• _Aim of the exercise_:
Word for word, restate the lines from the start of the data down to the line with "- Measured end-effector", both included.
****
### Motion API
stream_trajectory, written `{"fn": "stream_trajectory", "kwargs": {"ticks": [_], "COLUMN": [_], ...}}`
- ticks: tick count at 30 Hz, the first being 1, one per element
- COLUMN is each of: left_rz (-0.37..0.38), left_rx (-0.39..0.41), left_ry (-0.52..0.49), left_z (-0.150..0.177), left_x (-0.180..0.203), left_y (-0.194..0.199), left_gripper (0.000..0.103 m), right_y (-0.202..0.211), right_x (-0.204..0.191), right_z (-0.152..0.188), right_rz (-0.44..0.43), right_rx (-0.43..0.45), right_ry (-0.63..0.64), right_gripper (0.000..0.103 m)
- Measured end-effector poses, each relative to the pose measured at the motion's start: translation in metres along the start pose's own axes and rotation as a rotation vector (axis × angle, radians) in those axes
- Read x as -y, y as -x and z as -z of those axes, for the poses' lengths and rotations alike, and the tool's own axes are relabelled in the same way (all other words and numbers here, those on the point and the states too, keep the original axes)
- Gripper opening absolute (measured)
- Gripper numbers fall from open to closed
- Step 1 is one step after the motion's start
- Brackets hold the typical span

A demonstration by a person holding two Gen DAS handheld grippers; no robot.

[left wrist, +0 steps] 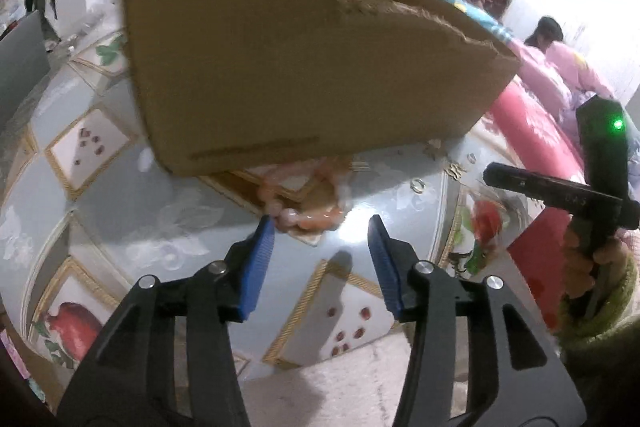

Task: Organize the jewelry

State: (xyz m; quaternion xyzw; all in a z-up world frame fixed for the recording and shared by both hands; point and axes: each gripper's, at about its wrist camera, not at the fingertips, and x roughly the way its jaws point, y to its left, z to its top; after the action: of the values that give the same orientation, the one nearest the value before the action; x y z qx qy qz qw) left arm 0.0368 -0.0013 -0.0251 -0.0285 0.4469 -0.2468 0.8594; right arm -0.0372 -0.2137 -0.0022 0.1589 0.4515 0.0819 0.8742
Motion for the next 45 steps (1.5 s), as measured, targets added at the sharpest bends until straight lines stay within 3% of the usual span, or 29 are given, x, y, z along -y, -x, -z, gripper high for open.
{"fn": "stream_trajectory", "kwargs": {"ticks": [6, 13, 20, 28, 34, 37, 42, 45], "left_rz": [-0.021, 0.041, 0.119, 0.095, 0.092, 0.128, 0.201, 0.216], "left_rx": [0.014, 0.136, 0.178, 0.201, 0.194, 0.155, 0.06, 0.024], "left_ry": [0.039, 0.018, 0.116, 0.119, 0.108, 0.069, 0.016, -0.012], "left_z": [-0.002, -0.028, -0.043, -0.052, -0.054, -0.046, -0.022, -0.014], "left_x": [-0.012, 0.0, -0.013, -0.013, -0.006, 0.006, 0.038, 0.051], "left_y": [0.009, 0.025, 0.025, 0.015, 0.012, 0.01, -0.005, -0.018], "left_gripper": [0.047, 0.049, 0.052, 0.052, 0.053, 0.053, 0.053, 0.053], "right_y": [0.0, 0.021, 0.023, 0.013, 0.022, 0.024, 0.012, 0.005], "right_x": [0.001, -0.013, -0.015, -0.009, -0.005, -0.004, -0.013, -0.018], "right_z": [-0.001, -0.012, -0.041, -0.06, -0.056, -0.039, -0.005, 0.006], "right_rz": [-0.006, -0.033, -0.1, -0.155, -0.095, -0.026, 0.09, 0.141], "right_rx": [-0.002, 0.087, 0.16, 0.179, 0.182, 0.119, -0.002, -0.024], "right_ry": [0.001, 0.047, 0.021, -0.03, -0.009, 0.038, 0.124, 0.163], "right_gripper": [0.038, 0.038, 0.038, 0.038, 0.038, 0.051, 0.059, 0.064]}}
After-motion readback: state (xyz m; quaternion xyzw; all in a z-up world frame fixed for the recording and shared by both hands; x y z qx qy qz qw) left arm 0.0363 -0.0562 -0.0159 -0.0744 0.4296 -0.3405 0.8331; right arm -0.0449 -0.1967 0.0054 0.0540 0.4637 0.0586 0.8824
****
• _Expected answer_:
### Motion API
stream_trajectory, written `{"fn": "stream_trajectory", "kwargs": {"ticks": [_], "COLUMN": [_], ...}}`
- ticks: tick count at 30 Hz, the first being 1, one per element
- COLUMN is each of: left_rz (-0.37..0.38), left_rx (-0.39..0.41), left_ry (-0.52..0.49), left_z (-0.150..0.177), left_x (-0.180..0.203), left_y (-0.194..0.199), left_gripper (0.000..0.103 m), right_y (-0.202..0.211), right_x (-0.204..0.191), right_z (-0.152..0.188), right_rz (-0.44..0.43), right_rx (-0.43..0.45), right_ry (-0.63..0.64), right_gripper (0.000..0.103 m)
- Measured end-effector poses, each relative to the pose measured at the motion's start: translation in metres along the start pose's own axes and rotation as a rotation vector (axis × angle, radians) in those axes

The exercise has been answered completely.